In the meantime, I'll get this issue moved to the documentation repo, since this is not a product bug.
Hi @richnew10,
Here's the response I received from our product team:
"https://docs.microsoft.com/en-us/office365/enterprise/urls-and-ip-address-ranges shows all the IP ranges and domains Microsoft Office uses, use which includes our CDN networks as well.
When I check, Office CDN uses 198.105.244.114 and this is not part the IP list, but is part of the o365 list. So, hopefully the customer can take this list and allow traffic to come from IP/domains. This is also not a static list and should be kept in-sync to account for changes. "
Thanks for chasing. I'm not asking about network ACLs; that's not how CSP works.
CSP is a directive that has a webpage tell the browser which origins — e.g., appsforoffice.microsoft.com
— should be usable for various kinds of action, e.g., loading script content, or connecting websockets.
The list your product team provided is not sufficient or precise enough for CSP. For example, it lists
ajax.aspnetcdn.com
as "Default Optional; Notes: Office 365 Video CDNs", but office.js
loads code from that domain, and omitting it from CSP will cause an error when loading the add-in. On the reverse side,
passwordreset.microsoftonline.com
is listed as required, but that origin will never be accessed from an Outlook add-in or from office.js
, and arguably that's exactly the kind of security safeguard that CSP is intended to provide!
What I'm specifically asking for is a list of domains/URLs that the contents of office.js
will try to load, and are necessary for office.js
to function, and secondarily a mechanism for finding out when that list changes.
You can probably find this out by grepping for https
in office.js
, and applying a little reasoning.
I have found the following empirically:
https://appsforoffice.microsoft.com:*
https://ajax.aspnetcdn.com:*
https://browser.pipe.aria.microsoft.com:*
Are there more?
Hi @richnew10,, thanks for bringing this up.

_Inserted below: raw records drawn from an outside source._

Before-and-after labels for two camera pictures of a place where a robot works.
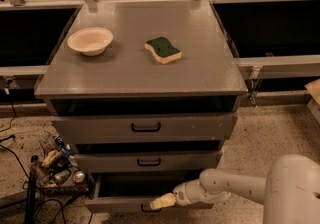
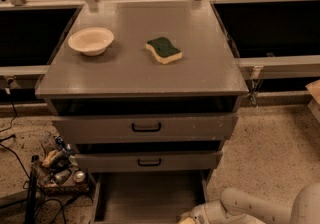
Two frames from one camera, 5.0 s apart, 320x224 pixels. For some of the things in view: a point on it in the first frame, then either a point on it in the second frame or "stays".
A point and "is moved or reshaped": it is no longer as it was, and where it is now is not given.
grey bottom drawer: [134, 192] is moved or reshaped
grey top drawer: [140, 127] stays
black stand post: [31, 202] stays
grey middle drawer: [148, 162] stays
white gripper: [180, 195] -> [207, 215]
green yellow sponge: [163, 50] stays
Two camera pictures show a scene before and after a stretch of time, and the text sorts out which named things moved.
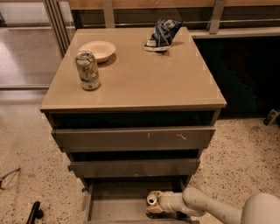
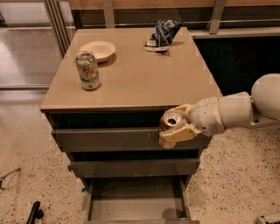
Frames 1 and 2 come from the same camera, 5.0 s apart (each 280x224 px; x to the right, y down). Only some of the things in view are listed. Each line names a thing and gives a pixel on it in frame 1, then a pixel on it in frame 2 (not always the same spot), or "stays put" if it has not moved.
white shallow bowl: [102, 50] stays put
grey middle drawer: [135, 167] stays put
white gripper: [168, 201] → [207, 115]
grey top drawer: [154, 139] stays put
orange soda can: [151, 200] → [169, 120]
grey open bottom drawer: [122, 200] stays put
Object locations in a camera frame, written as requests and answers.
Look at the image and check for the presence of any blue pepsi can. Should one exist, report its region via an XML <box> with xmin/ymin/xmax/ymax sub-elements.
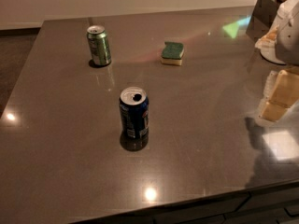
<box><xmin>119</xmin><ymin>87</ymin><xmax>149</xmax><ymax>139</ymax></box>

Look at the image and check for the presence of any green and yellow sponge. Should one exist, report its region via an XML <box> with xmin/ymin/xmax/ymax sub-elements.
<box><xmin>161</xmin><ymin>41</ymin><xmax>184</xmax><ymax>66</ymax></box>

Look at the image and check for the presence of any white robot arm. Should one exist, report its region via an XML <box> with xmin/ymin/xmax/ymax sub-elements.
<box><xmin>255</xmin><ymin>0</ymin><xmax>299</xmax><ymax>123</ymax></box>

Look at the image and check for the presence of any green soda can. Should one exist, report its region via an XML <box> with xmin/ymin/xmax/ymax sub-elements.
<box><xmin>87</xmin><ymin>25</ymin><xmax>111</xmax><ymax>66</ymax></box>

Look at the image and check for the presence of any dark box in corner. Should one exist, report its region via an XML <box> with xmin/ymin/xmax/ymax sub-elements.
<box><xmin>246</xmin><ymin>0</ymin><xmax>280</xmax><ymax>41</ymax></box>

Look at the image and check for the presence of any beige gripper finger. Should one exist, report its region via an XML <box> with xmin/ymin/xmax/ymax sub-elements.
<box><xmin>259</xmin><ymin>70</ymin><xmax>299</xmax><ymax>122</ymax></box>

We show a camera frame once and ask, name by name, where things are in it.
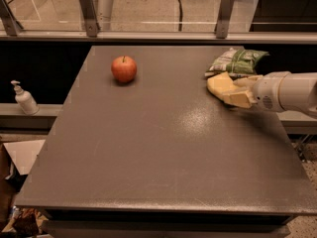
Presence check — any yellow wavy sponge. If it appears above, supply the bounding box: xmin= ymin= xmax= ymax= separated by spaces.
xmin=207 ymin=72 xmax=238 ymax=100

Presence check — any left metal rail bracket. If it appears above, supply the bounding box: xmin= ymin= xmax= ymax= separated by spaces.
xmin=79 ymin=0 xmax=99 ymax=37

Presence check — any cardboard box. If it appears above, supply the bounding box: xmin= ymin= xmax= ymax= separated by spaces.
xmin=0 ymin=140 xmax=45 ymax=223

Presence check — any metal rail bracket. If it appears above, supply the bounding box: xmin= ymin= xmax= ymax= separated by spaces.
xmin=79 ymin=0 xmax=99 ymax=37
xmin=215 ymin=0 xmax=235 ymax=39

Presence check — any green jalapeno chip bag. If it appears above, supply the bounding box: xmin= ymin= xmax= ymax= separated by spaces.
xmin=205 ymin=48 xmax=269 ymax=77

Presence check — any white pump dispenser bottle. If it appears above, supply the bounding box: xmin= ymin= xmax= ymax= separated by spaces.
xmin=11 ymin=80 xmax=40 ymax=115

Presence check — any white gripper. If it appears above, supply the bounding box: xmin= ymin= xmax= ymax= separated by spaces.
xmin=223 ymin=71 xmax=289 ymax=112

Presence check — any red apple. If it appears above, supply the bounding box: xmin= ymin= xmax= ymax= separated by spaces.
xmin=111 ymin=56 xmax=137 ymax=83

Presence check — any right metal rail bracket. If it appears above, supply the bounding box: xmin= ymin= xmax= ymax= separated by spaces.
xmin=215 ymin=0 xmax=235 ymax=39

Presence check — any far left metal bracket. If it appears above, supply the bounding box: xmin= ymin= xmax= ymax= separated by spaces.
xmin=0 ymin=0 xmax=24 ymax=36

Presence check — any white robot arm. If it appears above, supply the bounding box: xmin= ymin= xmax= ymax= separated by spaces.
xmin=222 ymin=71 xmax=317 ymax=118

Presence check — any horizontal metal rail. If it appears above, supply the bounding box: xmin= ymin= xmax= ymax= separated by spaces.
xmin=0 ymin=30 xmax=317 ymax=45

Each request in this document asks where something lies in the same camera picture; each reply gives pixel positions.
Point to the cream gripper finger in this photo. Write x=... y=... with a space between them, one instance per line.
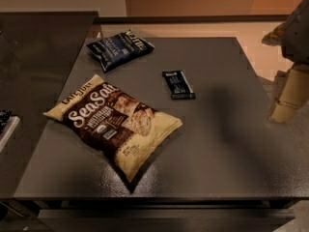
x=290 y=91
x=274 y=37

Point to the dark rxbar blueberry bar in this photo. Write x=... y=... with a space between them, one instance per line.
x=178 y=85

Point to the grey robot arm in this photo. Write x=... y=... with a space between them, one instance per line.
x=295 y=41

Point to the dark blue chips bag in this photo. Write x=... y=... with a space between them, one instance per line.
x=112 y=52

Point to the sea salt chips bag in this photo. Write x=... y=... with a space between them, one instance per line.
x=107 y=119

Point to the white tray at left edge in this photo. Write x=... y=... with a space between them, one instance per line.
x=8 y=131

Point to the dark patterned item on tray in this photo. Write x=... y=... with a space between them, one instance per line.
x=5 y=115

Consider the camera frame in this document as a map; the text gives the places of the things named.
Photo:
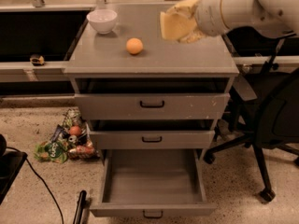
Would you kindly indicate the yellow black tape measure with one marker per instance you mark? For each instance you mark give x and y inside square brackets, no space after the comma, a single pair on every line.
[37,60]

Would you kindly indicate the yellow sponge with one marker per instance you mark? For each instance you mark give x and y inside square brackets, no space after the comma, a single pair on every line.
[174,27]

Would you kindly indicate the grey top drawer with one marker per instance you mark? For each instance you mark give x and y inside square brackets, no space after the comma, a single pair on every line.
[151,106]

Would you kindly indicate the orange fruit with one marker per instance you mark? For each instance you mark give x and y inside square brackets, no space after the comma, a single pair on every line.
[134,46]

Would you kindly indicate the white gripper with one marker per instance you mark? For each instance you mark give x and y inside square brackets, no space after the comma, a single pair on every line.
[209,13]

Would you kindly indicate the grey drawer cabinet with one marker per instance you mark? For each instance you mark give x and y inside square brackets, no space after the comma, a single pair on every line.
[101,64]

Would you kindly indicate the grey drawer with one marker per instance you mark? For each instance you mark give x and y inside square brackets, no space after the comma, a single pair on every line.
[152,183]
[151,106]
[152,139]

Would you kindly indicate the grey bottom drawer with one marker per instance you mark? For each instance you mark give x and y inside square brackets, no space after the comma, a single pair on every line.
[152,183]

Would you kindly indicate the grey shelf rail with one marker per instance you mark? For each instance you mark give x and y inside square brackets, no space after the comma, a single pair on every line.
[26,72]

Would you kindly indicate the black office chair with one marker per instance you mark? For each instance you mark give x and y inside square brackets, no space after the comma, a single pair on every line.
[264,104]

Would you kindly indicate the black device on left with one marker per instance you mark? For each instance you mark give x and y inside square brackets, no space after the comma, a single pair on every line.
[10,164]

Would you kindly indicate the white bowl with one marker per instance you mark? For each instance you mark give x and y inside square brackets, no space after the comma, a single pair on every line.
[102,21]

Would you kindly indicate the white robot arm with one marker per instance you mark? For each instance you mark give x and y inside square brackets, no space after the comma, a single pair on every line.
[271,18]

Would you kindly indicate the black bar on floor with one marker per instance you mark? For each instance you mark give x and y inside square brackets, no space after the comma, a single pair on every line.
[80,206]

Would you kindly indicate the green snack bag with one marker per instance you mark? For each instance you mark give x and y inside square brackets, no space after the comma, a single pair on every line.
[51,151]

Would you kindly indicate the grey middle drawer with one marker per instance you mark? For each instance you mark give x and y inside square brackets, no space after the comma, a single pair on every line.
[152,139]

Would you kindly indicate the red tomato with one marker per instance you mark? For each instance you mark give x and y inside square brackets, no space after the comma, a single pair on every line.
[75,130]

I don't have anything to share yet, but just wanted to let you know we're looking into how to handle CSP documentation going forward. I'll leave this issue open until we have a resolution.
In backlog: #3226763
We have recently undergone a pen-test of an application we are building utilizing Office.js and this was one recommendation they suggested we implement, so obviously the sooner we can get this documented, then the sooner we can all implement the best practices :)

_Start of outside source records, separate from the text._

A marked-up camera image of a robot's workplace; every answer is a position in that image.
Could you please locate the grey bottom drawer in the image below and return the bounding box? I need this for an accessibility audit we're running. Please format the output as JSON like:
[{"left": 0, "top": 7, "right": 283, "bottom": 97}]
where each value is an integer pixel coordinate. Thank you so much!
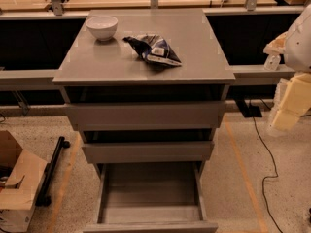
[{"left": 84, "top": 162, "right": 218, "bottom": 233}]

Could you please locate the grey drawer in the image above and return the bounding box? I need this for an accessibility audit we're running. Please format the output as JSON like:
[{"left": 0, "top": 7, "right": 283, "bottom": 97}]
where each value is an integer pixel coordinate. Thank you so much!
[
  {"left": 83, "top": 141, "right": 214, "bottom": 163},
  {"left": 65, "top": 102, "right": 225, "bottom": 131},
  {"left": 84, "top": 162, "right": 218, "bottom": 233}
]

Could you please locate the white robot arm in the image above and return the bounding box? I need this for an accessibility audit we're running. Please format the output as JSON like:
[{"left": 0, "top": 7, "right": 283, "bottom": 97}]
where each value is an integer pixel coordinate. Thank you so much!
[{"left": 263, "top": 5, "right": 311, "bottom": 136}]

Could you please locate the grey top drawer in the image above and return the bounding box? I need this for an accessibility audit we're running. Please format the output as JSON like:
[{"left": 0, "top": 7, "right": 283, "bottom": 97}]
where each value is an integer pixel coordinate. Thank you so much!
[{"left": 65, "top": 102, "right": 225, "bottom": 131}]

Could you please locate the grey drawer cabinet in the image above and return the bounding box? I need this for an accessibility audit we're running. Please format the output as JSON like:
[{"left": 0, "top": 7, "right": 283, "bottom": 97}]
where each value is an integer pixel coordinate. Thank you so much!
[{"left": 53, "top": 9, "right": 235, "bottom": 167}]

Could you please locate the grey middle drawer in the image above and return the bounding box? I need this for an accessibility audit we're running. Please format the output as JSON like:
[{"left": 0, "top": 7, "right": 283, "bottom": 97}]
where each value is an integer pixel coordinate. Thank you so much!
[{"left": 83, "top": 141, "right": 214, "bottom": 163}]

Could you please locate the clear sanitizer bottle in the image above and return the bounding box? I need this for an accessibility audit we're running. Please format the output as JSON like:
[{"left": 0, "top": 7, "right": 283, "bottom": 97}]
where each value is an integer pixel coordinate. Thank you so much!
[{"left": 263, "top": 54, "right": 281, "bottom": 71}]

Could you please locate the black power box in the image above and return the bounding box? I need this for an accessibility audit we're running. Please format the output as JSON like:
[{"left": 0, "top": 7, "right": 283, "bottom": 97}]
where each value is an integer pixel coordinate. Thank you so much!
[{"left": 235, "top": 100, "right": 262, "bottom": 118}]

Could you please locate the blue chip bag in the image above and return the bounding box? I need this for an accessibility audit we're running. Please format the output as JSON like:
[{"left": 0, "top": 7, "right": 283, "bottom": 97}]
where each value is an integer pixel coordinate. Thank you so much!
[{"left": 123, "top": 34, "right": 182, "bottom": 67}]

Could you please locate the white ceramic bowl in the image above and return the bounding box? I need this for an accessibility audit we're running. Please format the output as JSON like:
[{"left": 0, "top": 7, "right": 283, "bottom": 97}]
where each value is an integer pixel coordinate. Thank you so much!
[{"left": 86, "top": 16, "right": 118, "bottom": 41}]

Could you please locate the black metal bar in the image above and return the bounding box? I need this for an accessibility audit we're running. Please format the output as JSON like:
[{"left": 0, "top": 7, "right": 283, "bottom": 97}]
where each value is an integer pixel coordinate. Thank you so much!
[{"left": 35, "top": 136, "right": 70, "bottom": 207}]

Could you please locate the cardboard box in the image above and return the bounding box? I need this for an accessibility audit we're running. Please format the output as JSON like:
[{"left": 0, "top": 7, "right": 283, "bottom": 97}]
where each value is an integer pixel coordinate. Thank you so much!
[{"left": 0, "top": 130, "right": 47, "bottom": 233}]

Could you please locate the black floor cable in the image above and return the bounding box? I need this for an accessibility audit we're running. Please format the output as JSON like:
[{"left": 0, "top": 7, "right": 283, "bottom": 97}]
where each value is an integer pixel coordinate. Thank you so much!
[{"left": 248, "top": 99, "right": 285, "bottom": 233}]

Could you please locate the grey metal rail frame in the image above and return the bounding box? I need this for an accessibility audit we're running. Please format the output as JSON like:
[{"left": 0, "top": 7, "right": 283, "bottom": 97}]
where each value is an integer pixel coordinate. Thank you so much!
[{"left": 0, "top": 6, "right": 305, "bottom": 91}]

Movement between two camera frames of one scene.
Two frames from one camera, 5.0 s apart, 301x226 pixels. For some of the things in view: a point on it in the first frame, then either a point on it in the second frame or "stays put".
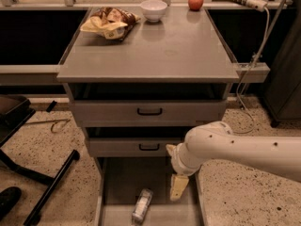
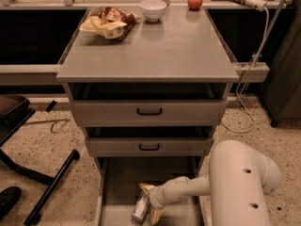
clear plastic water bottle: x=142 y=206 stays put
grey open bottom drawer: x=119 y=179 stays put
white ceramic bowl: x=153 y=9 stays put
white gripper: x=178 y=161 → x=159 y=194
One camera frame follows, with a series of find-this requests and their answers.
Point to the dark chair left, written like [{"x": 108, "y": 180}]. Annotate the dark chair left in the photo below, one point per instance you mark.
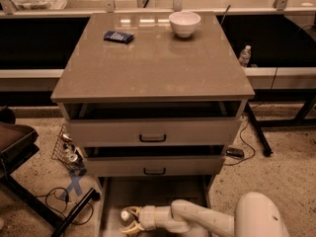
[{"x": 17, "y": 145}]

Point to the upper grey drawer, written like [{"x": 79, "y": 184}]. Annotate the upper grey drawer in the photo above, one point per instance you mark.
[{"x": 152, "y": 132}]

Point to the black power adapter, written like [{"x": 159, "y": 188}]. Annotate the black power adapter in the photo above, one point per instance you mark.
[{"x": 235, "y": 152}]

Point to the grey drawer cabinet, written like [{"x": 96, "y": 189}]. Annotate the grey drawer cabinet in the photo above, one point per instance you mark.
[{"x": 156, "y": 76}]

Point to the background plastic water bottle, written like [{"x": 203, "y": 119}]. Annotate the background plastic water bottle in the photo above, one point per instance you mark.
[{"x": 245, "y": 56}]

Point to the middle grey drawer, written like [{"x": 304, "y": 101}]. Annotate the middle grey drawer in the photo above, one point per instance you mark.
[{"x": 154, "y": 166}]

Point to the wire basket with cans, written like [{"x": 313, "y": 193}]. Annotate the wire basket with cans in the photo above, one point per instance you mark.
[{"x": 66, "y": 153}]

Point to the clear plastic water bottle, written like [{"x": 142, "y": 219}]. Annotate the clear plastic water bottle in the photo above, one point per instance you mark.
[{"x": 126, "y": 221}]

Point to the white ceramic bowl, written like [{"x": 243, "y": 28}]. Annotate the white ceramic bowl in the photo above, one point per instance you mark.
[{"x": 184, "y": 23}]

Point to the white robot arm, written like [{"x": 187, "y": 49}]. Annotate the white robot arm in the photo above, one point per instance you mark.
[{"x": 255, "y": 215}]

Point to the open bottom grey drawer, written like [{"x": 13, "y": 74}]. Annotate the open bottom grey drawer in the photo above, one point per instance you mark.
[{"x": 121, "y": 192}]

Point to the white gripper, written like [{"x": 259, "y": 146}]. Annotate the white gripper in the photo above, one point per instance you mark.
[{"x": 147, "y": 217}]

Any update on this? We also just had a pen test and this came up. It's not clear how we should construct a security policy for our Outlook add-in.

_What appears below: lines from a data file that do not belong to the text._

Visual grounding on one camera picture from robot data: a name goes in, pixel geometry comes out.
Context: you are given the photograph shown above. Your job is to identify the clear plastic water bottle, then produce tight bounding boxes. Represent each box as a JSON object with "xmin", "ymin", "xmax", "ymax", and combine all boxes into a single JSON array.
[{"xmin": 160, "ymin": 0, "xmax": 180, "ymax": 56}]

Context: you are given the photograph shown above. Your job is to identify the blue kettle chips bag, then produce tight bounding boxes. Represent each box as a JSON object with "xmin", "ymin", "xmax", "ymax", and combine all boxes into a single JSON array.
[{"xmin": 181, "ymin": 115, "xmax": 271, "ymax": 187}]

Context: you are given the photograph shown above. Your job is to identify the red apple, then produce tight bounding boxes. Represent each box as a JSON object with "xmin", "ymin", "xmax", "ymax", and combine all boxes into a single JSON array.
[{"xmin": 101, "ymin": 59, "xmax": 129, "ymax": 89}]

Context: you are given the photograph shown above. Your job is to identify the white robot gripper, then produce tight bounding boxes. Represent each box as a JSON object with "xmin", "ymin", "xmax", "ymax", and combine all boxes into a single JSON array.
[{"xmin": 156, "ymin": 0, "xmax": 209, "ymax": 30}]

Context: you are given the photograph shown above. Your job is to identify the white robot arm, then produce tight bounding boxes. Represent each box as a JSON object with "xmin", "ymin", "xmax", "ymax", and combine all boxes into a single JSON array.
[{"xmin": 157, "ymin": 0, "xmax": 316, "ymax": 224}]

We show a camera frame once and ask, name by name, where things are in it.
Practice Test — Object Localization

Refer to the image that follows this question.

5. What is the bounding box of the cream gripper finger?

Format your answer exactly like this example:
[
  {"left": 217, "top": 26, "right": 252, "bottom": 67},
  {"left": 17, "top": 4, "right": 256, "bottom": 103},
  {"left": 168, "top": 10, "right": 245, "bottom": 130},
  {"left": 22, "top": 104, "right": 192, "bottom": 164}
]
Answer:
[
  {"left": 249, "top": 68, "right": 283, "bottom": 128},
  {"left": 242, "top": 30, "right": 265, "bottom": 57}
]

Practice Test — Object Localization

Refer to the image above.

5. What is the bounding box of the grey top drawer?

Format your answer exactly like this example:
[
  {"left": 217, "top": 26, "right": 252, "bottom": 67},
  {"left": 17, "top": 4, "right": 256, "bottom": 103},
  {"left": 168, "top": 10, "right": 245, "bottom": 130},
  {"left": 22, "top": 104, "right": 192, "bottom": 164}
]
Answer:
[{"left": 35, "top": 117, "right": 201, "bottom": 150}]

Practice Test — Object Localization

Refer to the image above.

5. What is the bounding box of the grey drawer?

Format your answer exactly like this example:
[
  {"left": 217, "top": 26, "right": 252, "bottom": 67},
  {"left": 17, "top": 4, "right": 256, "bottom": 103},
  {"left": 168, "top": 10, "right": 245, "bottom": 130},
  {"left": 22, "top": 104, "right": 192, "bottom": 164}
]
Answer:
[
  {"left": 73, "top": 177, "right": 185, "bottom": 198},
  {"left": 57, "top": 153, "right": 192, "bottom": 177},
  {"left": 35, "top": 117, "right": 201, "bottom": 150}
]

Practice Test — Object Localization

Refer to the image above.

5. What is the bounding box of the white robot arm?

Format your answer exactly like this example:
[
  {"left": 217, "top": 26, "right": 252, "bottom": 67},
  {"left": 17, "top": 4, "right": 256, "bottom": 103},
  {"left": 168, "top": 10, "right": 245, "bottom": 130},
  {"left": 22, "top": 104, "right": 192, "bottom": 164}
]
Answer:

Any updates here? Kind of crazy this hasn't been resolved yet.
@jeremy-msft Any current status on this? Thanks.
We have run into questions with this as well while building our outlook add-in. Is there a documented list of CSP URLs that we need to include, yet?
"Content Security Policy (CSP) is a computer security standard introduced to prevent cross-site scripting (XSS), clickjacking and other code injection attacks resulting from execution of malicious content in the trusted web page context."
https://en.wikipedia.org/wiki/Content_Security_Policy
A site with a CSP tag — which, ideally, should be every site — should whitelist individual domains that are needed for functionality.
The ones I've found so far for office.js, by manual testing, are:
Can we get a canonical list for this?